Guy Koster is an SSA Administrative Law Judge at the Jacksonville Hearing Office. Over his 10 years on the bench and 14,593 lifetime decisions, he has maintained a 51% approval rate. While this sits below the national median, your recent trends show an uptick in approvals. Aggregate rates describe past decisions, not predictions for individual hearings. An attorney can help you prepare for the specific requirements of this judge's courtroom.
This page presents publicly available SSA Office of Hearings Operations disposition data, with no editorial rating or evaluation. ALJs are independent decisionmakers; aggregate statistics describe past patterns, not predictions of how any individual case will be decided. Information here is provided for hearing preparation, not as legal advice.
Approval rates
Comparing a judge's performance requires looking at both their lifetime history and their most recent activity. Judge Koster has maintained a consistent presence on the bench for 10 years, providing a substantial dataset of 14,593 lifetime decisions. While his latest approval rate of 63% provides a snapshot of current trends, it is important to view this against the broader context of the Jacksonville Hearing Office and national averages. Aggregate rates describe past decisions, not predictions for your individual hearing.
Office- and national-level breakdowns of fully favorable vs denial rates aren't currently published by SSA in the per-office disposition data. The judge's own breakdown is the detail we have today.
Approval rate over time
Year-over-year approval rate across Judge Koster's docket. Annual rates fluctuate with the mix of cases SSA assigns; the longer-run pattern is more informative than any single year.
Decision pattern
Over his 10-year tenure, Judge Koster has demonstrated a clear upward trend in approval rates. Starting at 39% in 2016, his favorable decision frequency has climbed steadily, reaching 65% in 2025. This shift suggests a consistent evolution in how he evaluates evidence or case types over time. The latest period reflects a continuation of this steady pattern, moving away from his earlier, more conservative baseline. This trend pattern provides insight into the judge's long-term approach to disability adjudication.
Preparing for an SSDI hearing
The guidance below applies to any SSDI hearing, not specifically to Judge Koster's bench. Judge-specific preparation guidance requires a corpus of public Appeals Council decisions involving each judge, which we haven't built yet.
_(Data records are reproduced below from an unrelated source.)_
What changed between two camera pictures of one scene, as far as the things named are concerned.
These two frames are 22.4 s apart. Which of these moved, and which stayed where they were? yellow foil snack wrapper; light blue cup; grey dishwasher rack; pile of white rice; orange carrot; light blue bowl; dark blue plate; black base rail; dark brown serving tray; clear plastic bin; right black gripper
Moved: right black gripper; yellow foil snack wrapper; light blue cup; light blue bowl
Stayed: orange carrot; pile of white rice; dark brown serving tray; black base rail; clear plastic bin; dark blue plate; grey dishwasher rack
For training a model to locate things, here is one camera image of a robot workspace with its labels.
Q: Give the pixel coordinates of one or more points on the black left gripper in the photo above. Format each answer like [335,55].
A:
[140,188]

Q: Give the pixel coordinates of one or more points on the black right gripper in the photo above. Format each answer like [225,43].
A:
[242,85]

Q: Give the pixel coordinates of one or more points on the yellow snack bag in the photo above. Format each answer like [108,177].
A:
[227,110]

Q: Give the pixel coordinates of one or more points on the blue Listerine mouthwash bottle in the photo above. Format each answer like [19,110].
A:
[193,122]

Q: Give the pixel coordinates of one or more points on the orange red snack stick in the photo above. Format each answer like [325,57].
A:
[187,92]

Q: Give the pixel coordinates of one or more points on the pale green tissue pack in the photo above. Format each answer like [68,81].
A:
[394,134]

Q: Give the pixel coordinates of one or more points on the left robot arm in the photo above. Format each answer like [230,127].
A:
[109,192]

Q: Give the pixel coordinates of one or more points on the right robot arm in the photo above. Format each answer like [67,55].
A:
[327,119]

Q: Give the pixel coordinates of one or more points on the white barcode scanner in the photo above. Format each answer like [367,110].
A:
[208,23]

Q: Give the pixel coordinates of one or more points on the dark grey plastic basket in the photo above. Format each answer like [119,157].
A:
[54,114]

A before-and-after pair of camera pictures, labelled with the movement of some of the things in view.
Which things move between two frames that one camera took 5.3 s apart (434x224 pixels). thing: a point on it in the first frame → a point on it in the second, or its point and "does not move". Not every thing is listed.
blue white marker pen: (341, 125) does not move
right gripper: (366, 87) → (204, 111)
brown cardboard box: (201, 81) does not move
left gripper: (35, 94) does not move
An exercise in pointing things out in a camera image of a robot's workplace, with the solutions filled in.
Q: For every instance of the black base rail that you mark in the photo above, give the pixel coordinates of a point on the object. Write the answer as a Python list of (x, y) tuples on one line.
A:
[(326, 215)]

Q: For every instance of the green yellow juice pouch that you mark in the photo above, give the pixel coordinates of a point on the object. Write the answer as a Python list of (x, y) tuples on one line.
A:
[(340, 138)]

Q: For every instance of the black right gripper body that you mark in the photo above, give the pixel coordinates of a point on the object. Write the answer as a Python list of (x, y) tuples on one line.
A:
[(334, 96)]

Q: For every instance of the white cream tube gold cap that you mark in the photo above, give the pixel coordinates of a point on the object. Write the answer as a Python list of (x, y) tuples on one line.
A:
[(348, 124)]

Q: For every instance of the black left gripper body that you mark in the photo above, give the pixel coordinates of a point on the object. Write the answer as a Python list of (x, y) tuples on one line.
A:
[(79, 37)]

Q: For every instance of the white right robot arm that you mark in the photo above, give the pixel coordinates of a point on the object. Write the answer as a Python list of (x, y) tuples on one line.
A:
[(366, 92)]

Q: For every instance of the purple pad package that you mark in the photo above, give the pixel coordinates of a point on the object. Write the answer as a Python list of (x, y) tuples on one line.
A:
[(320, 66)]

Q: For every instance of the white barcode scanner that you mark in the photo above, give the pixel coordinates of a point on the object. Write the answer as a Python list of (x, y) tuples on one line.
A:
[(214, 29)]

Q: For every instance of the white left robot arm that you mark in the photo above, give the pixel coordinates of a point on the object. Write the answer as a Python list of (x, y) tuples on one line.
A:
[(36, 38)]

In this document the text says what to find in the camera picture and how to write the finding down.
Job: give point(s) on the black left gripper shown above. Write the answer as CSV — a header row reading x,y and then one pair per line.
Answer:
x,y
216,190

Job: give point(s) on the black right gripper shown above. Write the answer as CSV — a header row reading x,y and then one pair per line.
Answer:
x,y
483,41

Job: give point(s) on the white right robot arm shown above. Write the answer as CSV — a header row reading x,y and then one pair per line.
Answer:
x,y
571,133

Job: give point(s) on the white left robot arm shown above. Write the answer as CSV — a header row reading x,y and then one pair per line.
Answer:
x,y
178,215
- Bring a clean treating-physician record. Longitudinal primary-care or specialist notes spanning the disability period, with consistent symptom documentation, are typically the strongest evidence at hearing. A single month's records usually aren't enough.
- Don't rely on consultative exams alone. If your medical evidence is built primarily around a one-time CE finding, expect detailed questioning. Supplement with treating-source statements where possible.
- Prepare for daily-activity questions. Have honest, specific answers about a typical day. Answers that conflict with the medical record (in either direction) tend to hurt credibility.
- Expect transferable-skills probing. A vocational expert will usually testify about jobs available to someone with your limitations. Your representative should be prepared to cross-examine.
Hearing with Judge Koster? Free, confidential — see if you qualify for SSDI.
Free Benefits ReviewAbout the Jacksonville hearing office
The Jacksonville Hearing Office serves a large population across Florida, managing a high volume of SSDI claims with a bench of 6 judges. The office currently reports an approval rate of 54%, which serves as a baseline for the region. You should expect a formal process focused on your medical documentation and vocational testimony. You can see the Jacksonville Hearing Office page for the full ALJ roster.
Other judges at this hearing office
The Social Security Administration utilizes a workload-balancing algorithm to assign cases, meaning your assignment to a specific judge is essentially random. Within the Jacksonville Hearing Office, approval rates among the 6 judges vary significantly, ranging from 38% to 70% over their respective careers. Because you cannot choose your judge, understanding the office-wide environment is as important as reviewing an individual's history. You can view the full office roster on the Jacksonville Hearing Office page.